Task item.
Please reproduce the full set of data below exactly.

Exercise data.
BEGIN

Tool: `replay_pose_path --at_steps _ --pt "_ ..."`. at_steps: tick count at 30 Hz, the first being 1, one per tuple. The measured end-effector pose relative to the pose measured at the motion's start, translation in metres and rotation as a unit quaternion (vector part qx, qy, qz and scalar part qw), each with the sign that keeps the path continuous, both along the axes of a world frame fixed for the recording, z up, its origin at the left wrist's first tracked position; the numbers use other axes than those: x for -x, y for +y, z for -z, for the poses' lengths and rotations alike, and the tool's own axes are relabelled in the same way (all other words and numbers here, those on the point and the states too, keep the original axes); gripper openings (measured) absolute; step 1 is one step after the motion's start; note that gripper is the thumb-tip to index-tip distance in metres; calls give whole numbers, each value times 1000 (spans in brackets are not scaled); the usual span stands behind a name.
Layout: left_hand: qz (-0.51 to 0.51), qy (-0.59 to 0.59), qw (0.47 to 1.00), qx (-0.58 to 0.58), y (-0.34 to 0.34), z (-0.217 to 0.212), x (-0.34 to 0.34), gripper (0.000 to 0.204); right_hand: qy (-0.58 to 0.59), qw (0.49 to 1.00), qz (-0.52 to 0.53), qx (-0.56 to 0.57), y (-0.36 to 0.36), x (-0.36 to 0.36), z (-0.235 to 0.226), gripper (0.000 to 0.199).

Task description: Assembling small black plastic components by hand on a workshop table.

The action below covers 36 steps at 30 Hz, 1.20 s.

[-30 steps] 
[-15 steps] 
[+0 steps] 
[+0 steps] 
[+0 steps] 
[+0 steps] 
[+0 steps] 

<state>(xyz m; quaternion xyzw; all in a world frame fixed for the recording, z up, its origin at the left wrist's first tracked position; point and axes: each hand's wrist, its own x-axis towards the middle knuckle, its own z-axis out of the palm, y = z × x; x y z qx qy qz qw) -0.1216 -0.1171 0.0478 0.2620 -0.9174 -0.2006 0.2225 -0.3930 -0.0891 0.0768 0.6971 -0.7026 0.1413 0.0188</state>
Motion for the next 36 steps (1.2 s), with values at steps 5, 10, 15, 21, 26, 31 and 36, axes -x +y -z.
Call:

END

Response.
Tool: `replay_pose_path --at_steps _ --pt "_ ..."`. at_steps: tick count at 30 Hz, the first being 1, one per tuple. The measured end-effector pose relative to the pose measured at the motion's start, translation in metres and rotation as a unit quaternion (vector part qx, qy, qz and scalar part qw), each with the sign that keeps the path continuous, both along the axes of a world frame fixed for the recording, z up, its origin at the left wrist's first tracked position; the numbers use other axes than those: x for -x, y for +y, z for -z, for the poses' lengths and rotations alike, and the tool's own axes are relabelled in the same way (all other words and numbers here, those on the point and the states too, keep the original axes); gripper openings (measured) absolute; step 1 is one step after the motion's start; note that gripper is the thumb-tip to index-tip distance in metres; calls give whole numbers, each value times 1000 (spans in brackets are not scaled); the usual span stands behind a name.
Layout: left_hand: qz (-0.51 to 0.51), qy (-0.59 to 0.59), qw (0.47 to 1.00), qx (-0.58 to 0.58), y (-0.34 to 0.34), z (-0.217 to 0.212), x (-0.34 to 0.34), gripper (0.000 to 0.204); right_hand: qy (-0.58 to 0.59), qw (0.49 to 1.00), qz (-0.52 to 0.53), qx (-0.56 to 0.57), y (-0.36 to 0.36), x (-0.36 to 0.36), z (-0.235 to 0.226), gripper (0.000 to 0.199).

Task description: Assembling small black plastic components by hand on a workshop table.

The action below covers 36 steps at 30 Hz, 1.20 s.

[-30 steps] 
[-15 steps] 
[+0 steps] 
[+0 steps] 
[+0 steps] 
[+0 steps] 
[+0 steps] 

<state>(xyz m; quaternion xyzw; all in a world frame fixed for the recording, z up, its origin at the left wrist's first tracked position; point and axes: each hand's wrist, its own x-axis towards the middle knuckle, its own z-axis out of the palm, y = z × x; x y z qx qy qz qw) -0.1216 -0.1171 0.0478 0.2620 -0.9174 -0.2006 0.2225 -0.3930 -0.0891 0.0768 0.6971 -0.7026 0.1413 0.0188</state>
Motion for the next 36 steps (1.2 s), with values at steps 5, 10, 15, 21, 26, 31 and 36, axes -x +y -z.
Call:

Here the output is complete.